■ **PROBLEM DESCRIPTION**
Starting at the first line of the material below and stopping after the line that includes "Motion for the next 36", write the lines out again exactly. Drop any pictures.

*** Begin section ***

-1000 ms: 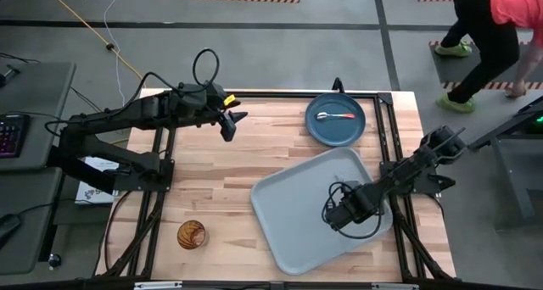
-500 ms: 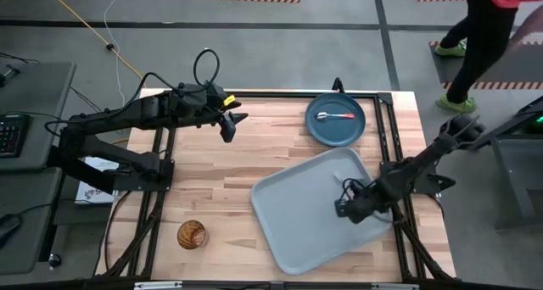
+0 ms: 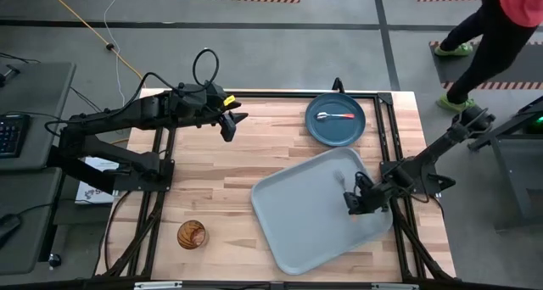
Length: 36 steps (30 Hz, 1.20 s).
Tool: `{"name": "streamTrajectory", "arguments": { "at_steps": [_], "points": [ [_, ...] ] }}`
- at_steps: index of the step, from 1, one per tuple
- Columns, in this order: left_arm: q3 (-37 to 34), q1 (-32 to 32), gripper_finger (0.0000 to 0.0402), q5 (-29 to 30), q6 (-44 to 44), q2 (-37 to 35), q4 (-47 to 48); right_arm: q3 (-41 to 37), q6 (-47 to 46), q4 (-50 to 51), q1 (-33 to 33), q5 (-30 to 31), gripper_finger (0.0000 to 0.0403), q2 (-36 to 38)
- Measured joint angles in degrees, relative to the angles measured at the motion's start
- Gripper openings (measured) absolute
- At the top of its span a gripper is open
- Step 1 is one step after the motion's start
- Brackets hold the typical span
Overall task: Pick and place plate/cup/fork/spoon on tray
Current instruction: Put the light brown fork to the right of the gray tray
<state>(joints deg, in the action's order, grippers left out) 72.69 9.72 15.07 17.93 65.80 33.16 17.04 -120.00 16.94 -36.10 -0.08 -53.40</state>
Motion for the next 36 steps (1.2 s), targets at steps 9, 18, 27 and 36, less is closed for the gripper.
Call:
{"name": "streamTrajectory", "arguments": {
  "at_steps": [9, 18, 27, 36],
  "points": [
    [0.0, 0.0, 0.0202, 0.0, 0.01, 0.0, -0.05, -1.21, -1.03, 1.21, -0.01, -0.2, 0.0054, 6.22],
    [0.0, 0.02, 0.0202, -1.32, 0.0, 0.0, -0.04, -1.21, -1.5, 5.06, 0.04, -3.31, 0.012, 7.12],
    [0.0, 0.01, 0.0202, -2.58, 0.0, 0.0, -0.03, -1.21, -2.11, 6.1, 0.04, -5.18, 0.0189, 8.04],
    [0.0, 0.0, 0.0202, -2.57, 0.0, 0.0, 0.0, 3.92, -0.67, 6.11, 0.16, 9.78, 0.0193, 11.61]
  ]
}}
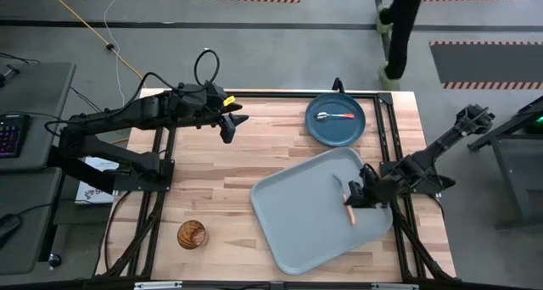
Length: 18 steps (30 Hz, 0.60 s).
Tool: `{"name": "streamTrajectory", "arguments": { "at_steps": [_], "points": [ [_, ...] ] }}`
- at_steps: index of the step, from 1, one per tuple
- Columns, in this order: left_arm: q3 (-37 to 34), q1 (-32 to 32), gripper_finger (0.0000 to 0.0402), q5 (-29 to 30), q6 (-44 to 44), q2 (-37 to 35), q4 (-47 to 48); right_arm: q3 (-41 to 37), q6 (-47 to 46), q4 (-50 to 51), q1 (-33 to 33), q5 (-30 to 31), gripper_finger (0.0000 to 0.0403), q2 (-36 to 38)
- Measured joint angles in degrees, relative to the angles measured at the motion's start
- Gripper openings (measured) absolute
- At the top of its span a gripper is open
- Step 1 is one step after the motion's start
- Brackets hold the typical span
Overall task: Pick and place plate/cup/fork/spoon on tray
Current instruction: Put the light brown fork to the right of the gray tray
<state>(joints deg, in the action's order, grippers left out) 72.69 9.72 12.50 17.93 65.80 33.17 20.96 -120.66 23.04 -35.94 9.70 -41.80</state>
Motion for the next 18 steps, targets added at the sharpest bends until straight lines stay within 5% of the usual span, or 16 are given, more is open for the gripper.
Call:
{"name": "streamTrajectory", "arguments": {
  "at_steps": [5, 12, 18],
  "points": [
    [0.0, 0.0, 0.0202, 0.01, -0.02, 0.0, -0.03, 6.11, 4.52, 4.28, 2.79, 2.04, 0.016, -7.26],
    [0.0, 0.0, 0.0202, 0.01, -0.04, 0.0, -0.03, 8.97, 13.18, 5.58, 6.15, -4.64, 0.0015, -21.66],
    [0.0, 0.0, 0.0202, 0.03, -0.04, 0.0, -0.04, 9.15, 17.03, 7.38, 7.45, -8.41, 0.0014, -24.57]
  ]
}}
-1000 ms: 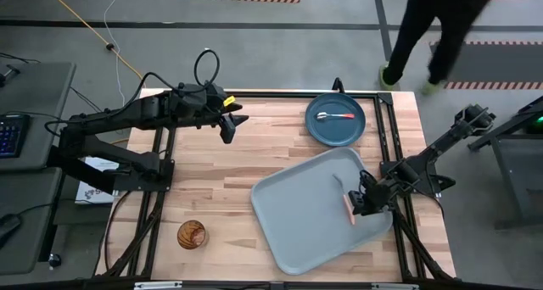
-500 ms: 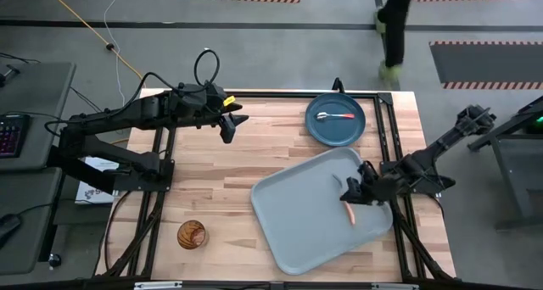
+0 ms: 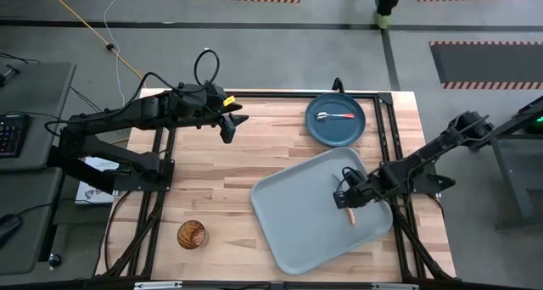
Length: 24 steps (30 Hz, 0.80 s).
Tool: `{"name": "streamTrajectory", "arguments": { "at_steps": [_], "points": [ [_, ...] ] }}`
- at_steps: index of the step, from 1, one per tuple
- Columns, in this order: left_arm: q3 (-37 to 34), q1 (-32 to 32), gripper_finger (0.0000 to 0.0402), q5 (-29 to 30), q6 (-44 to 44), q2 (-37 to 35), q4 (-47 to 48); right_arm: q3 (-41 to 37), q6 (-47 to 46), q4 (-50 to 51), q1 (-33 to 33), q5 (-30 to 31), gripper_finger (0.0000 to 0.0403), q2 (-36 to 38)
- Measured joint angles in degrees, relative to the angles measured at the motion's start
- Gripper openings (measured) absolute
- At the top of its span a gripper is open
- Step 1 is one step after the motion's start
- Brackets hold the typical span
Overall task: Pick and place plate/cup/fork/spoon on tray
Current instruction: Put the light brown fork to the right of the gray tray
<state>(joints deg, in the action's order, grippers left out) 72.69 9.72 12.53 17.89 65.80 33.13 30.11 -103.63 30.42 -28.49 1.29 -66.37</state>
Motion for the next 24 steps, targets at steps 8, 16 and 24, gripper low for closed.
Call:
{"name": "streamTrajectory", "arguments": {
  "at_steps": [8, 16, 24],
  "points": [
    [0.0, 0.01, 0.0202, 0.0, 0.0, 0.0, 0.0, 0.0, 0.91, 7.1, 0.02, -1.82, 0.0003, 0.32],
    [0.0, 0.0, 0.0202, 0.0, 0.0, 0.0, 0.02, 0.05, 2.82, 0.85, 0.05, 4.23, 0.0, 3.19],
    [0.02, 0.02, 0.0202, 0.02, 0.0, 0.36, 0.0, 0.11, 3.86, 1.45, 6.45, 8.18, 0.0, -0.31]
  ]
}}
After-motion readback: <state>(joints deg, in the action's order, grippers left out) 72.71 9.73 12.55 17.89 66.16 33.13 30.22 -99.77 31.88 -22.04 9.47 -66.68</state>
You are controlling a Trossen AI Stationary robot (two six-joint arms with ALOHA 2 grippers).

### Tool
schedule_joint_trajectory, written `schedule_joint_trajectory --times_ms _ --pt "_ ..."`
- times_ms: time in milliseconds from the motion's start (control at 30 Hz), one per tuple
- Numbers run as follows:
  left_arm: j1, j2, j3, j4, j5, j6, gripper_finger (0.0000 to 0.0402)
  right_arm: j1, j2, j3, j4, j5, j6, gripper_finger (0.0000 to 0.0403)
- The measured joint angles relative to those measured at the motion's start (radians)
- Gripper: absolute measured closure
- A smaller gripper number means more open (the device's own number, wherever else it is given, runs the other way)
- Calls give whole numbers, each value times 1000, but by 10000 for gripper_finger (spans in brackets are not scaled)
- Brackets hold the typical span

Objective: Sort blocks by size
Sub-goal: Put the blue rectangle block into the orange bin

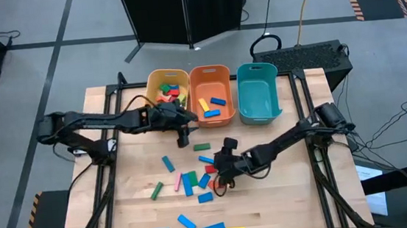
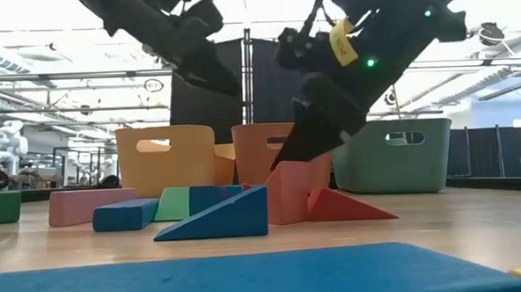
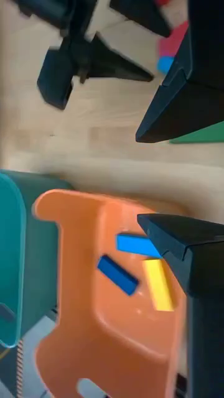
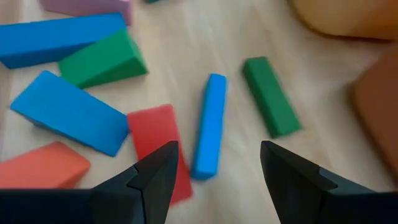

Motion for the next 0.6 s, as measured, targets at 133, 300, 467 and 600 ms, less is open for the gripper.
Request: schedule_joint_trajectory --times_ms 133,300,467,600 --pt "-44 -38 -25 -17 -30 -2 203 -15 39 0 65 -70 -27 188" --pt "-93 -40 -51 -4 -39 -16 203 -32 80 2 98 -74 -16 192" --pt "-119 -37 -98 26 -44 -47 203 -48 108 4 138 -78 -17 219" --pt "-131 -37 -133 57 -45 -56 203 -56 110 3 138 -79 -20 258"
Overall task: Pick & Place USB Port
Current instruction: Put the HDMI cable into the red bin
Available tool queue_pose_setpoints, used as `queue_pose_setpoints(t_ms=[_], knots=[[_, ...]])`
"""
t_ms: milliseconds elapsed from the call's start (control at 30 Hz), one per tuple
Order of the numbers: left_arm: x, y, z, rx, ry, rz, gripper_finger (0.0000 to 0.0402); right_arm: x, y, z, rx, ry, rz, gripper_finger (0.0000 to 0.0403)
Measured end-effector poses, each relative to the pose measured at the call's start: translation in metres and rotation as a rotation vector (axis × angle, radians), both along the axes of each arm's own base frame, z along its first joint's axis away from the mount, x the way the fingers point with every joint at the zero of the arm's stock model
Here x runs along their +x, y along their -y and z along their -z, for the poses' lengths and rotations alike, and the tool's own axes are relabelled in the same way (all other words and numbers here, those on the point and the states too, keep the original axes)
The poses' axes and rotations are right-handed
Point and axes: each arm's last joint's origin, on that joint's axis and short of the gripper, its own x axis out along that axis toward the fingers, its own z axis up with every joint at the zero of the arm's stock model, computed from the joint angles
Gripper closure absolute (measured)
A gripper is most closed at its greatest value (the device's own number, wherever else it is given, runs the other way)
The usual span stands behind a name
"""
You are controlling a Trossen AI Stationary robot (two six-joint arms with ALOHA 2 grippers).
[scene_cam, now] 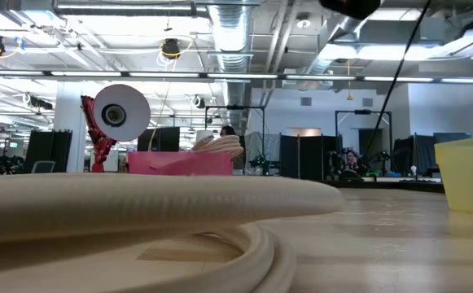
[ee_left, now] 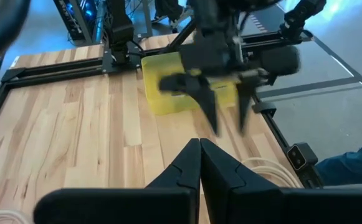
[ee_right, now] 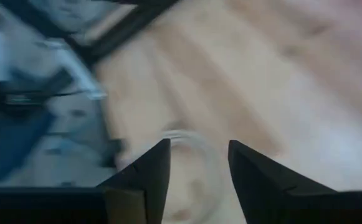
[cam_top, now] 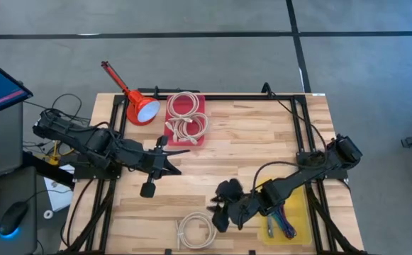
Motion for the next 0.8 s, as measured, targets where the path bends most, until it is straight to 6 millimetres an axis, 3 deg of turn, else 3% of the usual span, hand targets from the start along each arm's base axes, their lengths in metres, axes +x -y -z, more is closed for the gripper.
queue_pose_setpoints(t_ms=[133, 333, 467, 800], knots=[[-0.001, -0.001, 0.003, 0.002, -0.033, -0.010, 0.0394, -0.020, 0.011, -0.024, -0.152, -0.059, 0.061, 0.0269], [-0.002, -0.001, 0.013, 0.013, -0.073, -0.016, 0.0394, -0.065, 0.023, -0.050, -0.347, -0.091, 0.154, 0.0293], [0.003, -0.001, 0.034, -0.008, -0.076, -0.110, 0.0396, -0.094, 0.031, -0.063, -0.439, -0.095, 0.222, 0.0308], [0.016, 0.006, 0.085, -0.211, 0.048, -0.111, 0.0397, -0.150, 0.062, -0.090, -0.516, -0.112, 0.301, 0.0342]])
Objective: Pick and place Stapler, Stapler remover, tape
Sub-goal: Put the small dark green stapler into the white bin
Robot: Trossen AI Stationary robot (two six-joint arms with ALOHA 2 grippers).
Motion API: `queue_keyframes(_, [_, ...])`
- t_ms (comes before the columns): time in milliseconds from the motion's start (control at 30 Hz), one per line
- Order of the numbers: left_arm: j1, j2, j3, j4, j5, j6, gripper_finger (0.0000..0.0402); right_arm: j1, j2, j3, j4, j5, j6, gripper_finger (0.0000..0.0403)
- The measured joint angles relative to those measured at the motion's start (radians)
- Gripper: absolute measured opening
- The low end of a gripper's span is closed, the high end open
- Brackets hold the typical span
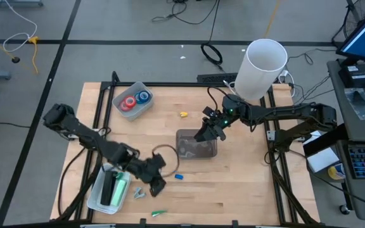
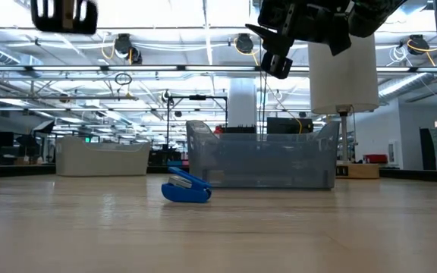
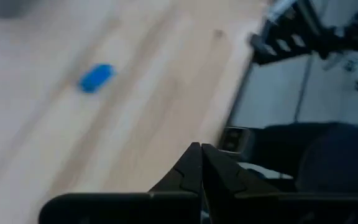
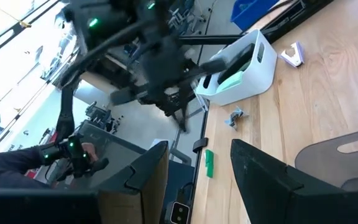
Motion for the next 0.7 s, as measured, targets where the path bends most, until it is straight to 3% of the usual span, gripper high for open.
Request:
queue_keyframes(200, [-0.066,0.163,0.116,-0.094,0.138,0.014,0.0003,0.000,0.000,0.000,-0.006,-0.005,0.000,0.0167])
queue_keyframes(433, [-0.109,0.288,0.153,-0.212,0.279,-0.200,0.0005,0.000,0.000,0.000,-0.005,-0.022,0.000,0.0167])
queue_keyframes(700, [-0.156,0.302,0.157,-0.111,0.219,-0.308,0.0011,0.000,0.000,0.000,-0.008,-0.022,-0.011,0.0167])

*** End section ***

■ **OUTPUT OF THE TASK**
-1000 ms: 
-500 ms: 
+0 ms: 
Length: 36 steps (30 Hz, 1.20 s).
Tool: `{"name": "streamTrajectory", "arguments": { "at_steps": [_], "points": [ [_, ...] ] }}`
- at_steps: index of the step, from 1, one per tuple
- Columns, in this order: left_arm: q3 (-37 to 34), q1 (-32 to 32), gripper_finger (0.0000 to 0.0402), q5 (-29 to 30), q6 (-44 to 44), q2 (-37 to 35), q4 (-47 to 48); right_arm: q3 (-41 to 37), q6 (-47 to 46), q4 (-50 to 51), q1 (-33 to 33), q5 (-30 to 31), gripper_finger (0.0000 to 0.0403), q2 (-36 to 38)
- Measured joint angles in degrees, relative to the angles measured at the motion's start
- Gripper openings (measured) absolute
- At the top of its span a gripper is open
- Step 1 is one step after the motion's start
- Brackets hold the typical span
Overall task: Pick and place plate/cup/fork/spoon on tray
Current instruction: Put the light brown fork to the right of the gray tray
<state>(joints deg, in the action's order, grippers left out) 72.69 9.72 15.07 17.93 65.80 33.16 17.04 -120.00 16.94 -36.10 -0.08 -53.40</state>
Motion for the next 36 steps (1.2 s), targets at steps 9, 18, 27 and 36, less is closed for the gripper.

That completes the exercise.